Reverend Al Sharpton led his "National Day of Decency Initiative" yesterday (August 7), a protest event that took place in more than 20 cities across the United States, singling out "degrading" rap lyrics.
Cities that held major protests included New York, Houston, Los Angeles, Richmond, Jacksonville, Chicago and Detroit.
Sharpton led a group of almost 100 protesters in Detroit to capitalize on the city's fame as a once-thriving musical metropolis, where he protested the use of the words "n***a" "b***h" and "Ho."
"I'm here in Motown in Detroit as a symbol of when music was not denigrating and was entertaining," Sharpton said.
Over 200 people protested in Times Square, calling for the divestment of almost $3.5 billion in public pension funds invested in record labels that don't comply with the banning of the words.
"The opposition has tried to use the argument of free speech, but they don't have the freedom to use peoples' pension funds against their own will and interest," Sharpton said from Detroit.

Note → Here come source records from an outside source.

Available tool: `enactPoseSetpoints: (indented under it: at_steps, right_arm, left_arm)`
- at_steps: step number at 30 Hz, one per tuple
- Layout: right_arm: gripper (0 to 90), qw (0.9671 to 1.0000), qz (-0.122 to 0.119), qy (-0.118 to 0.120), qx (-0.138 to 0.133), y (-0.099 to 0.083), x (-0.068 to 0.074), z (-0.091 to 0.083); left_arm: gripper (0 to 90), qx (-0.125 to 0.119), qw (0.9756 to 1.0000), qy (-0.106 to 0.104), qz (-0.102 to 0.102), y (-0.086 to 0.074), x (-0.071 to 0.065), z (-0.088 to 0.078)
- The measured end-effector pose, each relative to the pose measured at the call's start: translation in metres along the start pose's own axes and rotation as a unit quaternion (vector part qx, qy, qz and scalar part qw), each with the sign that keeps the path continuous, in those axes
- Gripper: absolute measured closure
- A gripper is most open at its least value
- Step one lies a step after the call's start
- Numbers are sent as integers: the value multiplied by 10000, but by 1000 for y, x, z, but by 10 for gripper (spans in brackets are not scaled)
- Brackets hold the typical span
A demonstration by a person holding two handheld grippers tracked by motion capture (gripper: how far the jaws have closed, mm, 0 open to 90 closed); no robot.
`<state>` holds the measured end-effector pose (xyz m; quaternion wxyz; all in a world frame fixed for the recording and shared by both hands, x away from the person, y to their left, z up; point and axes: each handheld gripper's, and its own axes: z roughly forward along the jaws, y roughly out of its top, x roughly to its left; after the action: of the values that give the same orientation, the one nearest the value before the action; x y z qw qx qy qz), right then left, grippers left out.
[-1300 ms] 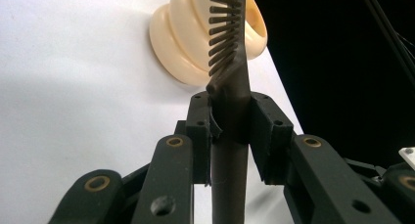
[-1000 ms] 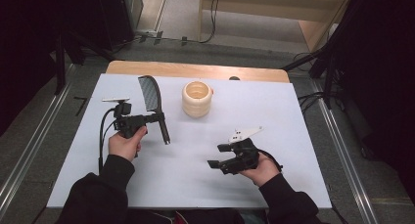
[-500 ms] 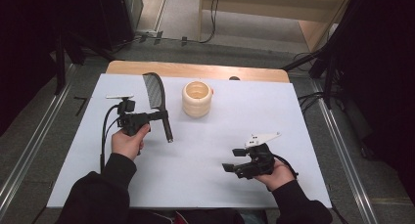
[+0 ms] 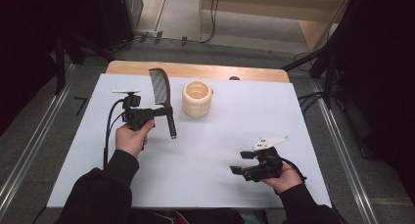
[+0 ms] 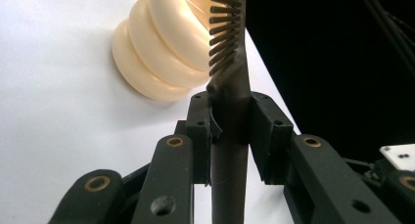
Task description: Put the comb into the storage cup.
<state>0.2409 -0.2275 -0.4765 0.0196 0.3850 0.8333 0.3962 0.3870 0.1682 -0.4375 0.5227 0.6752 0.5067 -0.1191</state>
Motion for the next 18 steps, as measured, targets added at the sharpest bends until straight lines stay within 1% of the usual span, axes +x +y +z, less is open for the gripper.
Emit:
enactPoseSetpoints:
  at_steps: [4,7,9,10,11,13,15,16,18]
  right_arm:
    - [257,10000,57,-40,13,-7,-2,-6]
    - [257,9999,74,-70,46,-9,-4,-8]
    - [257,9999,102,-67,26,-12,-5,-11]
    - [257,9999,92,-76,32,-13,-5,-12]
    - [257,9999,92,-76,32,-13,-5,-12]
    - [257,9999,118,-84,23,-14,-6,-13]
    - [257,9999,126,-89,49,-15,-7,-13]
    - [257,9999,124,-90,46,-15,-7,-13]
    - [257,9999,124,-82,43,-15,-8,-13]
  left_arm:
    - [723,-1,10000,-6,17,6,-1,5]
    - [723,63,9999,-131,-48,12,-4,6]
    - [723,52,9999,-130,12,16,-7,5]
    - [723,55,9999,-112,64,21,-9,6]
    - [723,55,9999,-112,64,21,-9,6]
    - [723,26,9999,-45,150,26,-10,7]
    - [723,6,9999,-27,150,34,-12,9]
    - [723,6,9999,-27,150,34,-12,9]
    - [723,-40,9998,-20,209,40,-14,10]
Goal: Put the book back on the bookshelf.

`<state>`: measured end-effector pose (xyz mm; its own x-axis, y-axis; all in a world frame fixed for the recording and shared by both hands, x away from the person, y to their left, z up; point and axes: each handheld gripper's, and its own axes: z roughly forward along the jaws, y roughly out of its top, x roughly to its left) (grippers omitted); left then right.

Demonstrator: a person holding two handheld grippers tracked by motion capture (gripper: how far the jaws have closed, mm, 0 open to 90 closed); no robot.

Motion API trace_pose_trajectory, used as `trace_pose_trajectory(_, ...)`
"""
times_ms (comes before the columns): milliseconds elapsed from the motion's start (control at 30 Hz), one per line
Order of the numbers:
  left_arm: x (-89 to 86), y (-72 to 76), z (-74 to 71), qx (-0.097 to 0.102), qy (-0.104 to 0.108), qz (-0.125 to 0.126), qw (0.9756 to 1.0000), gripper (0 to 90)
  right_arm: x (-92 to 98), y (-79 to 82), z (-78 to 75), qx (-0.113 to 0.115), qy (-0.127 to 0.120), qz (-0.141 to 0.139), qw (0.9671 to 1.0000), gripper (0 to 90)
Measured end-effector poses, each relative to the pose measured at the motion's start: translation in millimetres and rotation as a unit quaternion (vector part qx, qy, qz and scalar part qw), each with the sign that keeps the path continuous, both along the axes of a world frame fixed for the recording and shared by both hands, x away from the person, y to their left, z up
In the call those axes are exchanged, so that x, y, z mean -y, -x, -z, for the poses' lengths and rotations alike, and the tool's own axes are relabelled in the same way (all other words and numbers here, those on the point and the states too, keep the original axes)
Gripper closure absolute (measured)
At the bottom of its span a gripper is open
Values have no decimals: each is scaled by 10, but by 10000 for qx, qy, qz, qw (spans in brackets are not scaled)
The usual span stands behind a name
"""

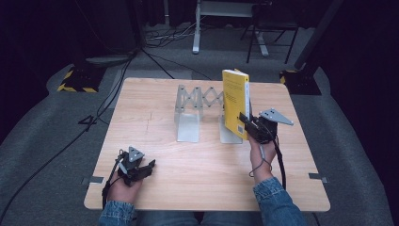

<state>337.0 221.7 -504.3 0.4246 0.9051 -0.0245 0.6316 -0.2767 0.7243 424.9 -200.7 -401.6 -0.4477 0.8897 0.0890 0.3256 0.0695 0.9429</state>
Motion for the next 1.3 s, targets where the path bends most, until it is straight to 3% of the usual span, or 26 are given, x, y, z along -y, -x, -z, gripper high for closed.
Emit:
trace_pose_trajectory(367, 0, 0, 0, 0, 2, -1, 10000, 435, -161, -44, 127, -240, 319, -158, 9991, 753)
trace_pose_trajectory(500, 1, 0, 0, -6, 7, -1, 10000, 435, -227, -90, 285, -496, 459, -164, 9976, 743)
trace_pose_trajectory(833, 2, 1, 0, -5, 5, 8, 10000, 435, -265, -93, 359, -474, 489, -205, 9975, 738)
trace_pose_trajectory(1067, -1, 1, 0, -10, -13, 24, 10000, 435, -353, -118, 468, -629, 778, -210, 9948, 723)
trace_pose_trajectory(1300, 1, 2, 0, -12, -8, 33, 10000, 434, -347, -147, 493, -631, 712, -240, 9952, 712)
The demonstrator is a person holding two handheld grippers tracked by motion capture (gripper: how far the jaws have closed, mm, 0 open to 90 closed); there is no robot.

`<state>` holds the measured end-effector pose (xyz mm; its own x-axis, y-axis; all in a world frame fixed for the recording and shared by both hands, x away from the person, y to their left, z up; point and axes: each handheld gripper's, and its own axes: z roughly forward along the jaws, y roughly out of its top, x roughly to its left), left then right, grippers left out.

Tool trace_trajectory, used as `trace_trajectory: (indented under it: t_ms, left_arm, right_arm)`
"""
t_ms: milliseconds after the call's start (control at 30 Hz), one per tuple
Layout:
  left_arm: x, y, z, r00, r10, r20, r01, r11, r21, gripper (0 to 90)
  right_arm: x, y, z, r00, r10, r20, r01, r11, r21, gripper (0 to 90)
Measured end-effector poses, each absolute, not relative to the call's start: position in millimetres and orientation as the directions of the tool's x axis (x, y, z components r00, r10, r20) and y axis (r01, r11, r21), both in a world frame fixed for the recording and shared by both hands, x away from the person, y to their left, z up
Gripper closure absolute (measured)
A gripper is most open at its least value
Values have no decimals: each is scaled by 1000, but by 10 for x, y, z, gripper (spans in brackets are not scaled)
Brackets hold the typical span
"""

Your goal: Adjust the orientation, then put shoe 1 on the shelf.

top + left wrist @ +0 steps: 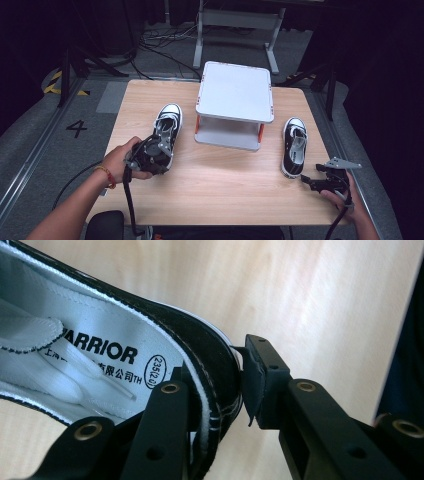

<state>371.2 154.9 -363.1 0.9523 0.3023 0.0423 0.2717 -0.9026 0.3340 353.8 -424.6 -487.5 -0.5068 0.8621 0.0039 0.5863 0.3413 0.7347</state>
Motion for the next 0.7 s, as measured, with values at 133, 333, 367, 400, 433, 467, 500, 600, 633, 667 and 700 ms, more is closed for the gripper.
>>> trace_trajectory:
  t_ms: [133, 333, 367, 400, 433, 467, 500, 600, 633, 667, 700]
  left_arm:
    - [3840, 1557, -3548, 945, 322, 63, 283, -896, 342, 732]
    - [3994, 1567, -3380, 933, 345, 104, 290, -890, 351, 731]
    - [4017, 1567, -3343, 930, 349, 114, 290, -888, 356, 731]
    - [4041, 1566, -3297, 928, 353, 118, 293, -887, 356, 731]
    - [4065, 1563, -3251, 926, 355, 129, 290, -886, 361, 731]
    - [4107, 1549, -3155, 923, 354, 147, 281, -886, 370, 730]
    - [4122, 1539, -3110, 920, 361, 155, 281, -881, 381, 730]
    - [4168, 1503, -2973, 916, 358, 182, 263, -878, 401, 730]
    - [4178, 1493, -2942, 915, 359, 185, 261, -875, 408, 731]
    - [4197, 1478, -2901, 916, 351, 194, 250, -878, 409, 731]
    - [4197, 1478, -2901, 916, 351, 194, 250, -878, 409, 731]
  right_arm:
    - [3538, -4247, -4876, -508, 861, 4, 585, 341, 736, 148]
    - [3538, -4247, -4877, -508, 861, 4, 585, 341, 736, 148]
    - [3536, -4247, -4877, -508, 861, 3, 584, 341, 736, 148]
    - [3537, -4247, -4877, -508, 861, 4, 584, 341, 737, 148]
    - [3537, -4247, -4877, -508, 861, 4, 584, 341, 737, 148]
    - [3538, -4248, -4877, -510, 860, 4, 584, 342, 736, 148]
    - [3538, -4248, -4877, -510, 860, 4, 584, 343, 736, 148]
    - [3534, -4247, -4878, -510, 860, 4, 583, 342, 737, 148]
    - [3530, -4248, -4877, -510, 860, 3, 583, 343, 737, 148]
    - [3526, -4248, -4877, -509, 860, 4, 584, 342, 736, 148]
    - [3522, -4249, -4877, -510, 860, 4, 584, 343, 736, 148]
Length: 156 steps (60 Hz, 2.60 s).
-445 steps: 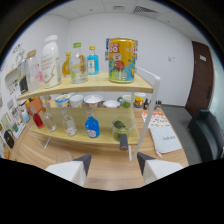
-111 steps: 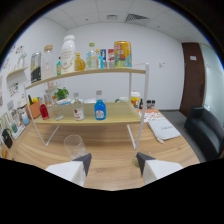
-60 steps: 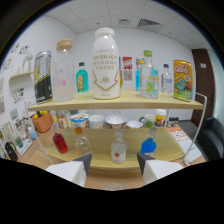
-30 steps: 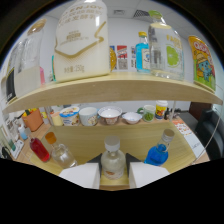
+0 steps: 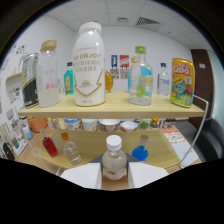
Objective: Make me a cup of Mojito.
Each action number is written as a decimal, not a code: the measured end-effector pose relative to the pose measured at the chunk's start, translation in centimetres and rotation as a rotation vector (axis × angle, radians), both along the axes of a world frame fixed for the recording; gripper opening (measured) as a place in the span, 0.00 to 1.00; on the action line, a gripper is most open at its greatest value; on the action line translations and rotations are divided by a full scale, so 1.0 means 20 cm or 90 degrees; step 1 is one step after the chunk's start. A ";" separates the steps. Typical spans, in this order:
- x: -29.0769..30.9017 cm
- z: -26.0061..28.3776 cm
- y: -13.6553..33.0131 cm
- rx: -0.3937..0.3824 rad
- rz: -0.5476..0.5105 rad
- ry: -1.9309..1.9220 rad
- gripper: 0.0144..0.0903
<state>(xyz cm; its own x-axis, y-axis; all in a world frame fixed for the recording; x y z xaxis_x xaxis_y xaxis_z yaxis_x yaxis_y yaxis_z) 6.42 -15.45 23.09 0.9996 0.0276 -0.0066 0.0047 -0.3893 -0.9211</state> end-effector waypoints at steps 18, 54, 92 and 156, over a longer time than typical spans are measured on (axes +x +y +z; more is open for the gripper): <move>0.26 -0.27 -0.31 -0.056 -0.039 -0.023 0.27; 0.41 -0.29 -0.26 -0.055 0.067 -0.649 0.27; 0.24 -0.21 -0.17 -0.074 0.257 -1.329 0.27; 0.44 -0.80 -0.21 -0.064 0.051 0.000 0.27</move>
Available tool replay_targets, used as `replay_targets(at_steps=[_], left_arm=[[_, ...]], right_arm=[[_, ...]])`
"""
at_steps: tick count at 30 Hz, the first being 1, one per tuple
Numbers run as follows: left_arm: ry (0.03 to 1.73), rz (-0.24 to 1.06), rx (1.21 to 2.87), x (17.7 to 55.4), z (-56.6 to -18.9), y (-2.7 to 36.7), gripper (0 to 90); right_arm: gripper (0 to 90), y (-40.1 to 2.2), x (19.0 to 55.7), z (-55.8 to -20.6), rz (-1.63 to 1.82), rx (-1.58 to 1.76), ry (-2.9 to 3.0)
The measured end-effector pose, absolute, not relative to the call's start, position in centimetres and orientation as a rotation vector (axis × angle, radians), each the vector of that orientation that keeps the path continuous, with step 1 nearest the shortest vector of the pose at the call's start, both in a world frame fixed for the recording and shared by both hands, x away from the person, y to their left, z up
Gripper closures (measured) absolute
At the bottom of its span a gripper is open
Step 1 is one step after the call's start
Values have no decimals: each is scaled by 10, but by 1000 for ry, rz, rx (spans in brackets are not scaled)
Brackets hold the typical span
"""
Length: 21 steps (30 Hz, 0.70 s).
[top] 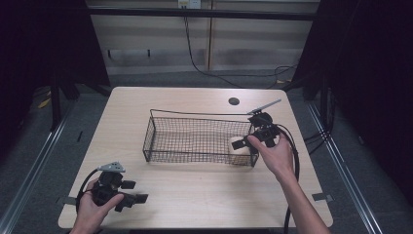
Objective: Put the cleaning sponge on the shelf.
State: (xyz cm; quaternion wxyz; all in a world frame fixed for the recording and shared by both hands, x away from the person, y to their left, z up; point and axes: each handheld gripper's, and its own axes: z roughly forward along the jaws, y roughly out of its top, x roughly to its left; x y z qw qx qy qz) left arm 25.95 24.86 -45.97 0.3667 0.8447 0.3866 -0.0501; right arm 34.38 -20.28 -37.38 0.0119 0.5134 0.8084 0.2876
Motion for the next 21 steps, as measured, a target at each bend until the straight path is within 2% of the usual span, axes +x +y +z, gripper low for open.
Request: replay_targets(at_steps=[21], left_arm=[[996,-126,2170,260,-460,248,198]], right_arm=[[290,-207,299,-390,1000,1557,2538]])
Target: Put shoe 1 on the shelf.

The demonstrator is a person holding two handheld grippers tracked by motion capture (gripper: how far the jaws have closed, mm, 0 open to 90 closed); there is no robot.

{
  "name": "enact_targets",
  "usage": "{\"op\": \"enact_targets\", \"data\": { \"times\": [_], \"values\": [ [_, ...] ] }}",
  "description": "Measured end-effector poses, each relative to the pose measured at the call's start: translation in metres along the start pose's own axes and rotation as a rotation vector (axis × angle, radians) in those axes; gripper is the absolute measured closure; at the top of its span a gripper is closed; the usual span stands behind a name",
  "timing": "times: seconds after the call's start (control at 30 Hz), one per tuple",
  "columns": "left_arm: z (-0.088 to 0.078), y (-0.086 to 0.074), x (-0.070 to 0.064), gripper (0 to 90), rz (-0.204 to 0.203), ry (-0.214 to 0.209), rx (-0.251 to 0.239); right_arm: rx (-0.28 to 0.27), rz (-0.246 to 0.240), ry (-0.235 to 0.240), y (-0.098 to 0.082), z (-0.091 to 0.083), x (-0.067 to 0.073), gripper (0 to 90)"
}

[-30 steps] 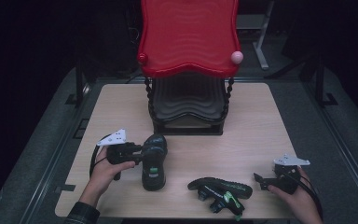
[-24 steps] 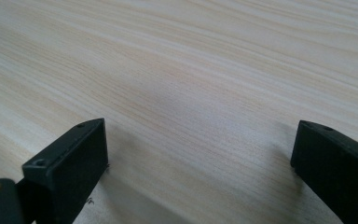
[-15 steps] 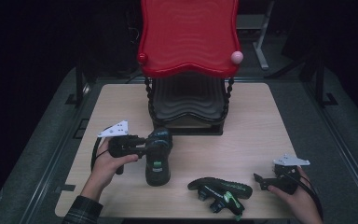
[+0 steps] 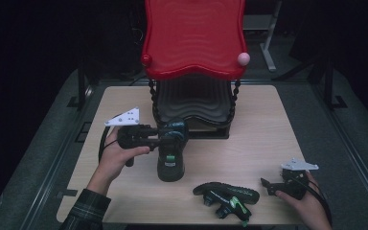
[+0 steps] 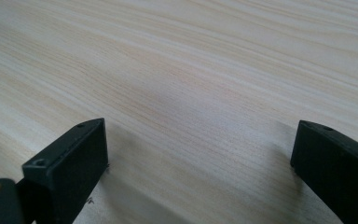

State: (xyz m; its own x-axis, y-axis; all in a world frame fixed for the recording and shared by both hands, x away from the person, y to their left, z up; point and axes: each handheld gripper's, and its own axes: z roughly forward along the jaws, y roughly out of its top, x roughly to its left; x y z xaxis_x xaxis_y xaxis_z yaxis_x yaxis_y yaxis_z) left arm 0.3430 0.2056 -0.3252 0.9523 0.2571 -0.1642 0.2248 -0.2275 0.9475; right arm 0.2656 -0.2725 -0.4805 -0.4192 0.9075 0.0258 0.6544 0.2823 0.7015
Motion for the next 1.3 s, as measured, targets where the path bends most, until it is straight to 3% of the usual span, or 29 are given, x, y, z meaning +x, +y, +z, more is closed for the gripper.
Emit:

In North Houston, Bishop James Dixon II led a protest group of over 200 people in front of the Soundwaves Record Store.
Dixon also criticized the record labels and called a standard of "decency" to be set.
"Let's reconsider this powerful medium and use that positively," Dixon told the crowd. "We're all in this together, let's use this as a powerful platform to encourage responsible, safe sex and respect for elders and women."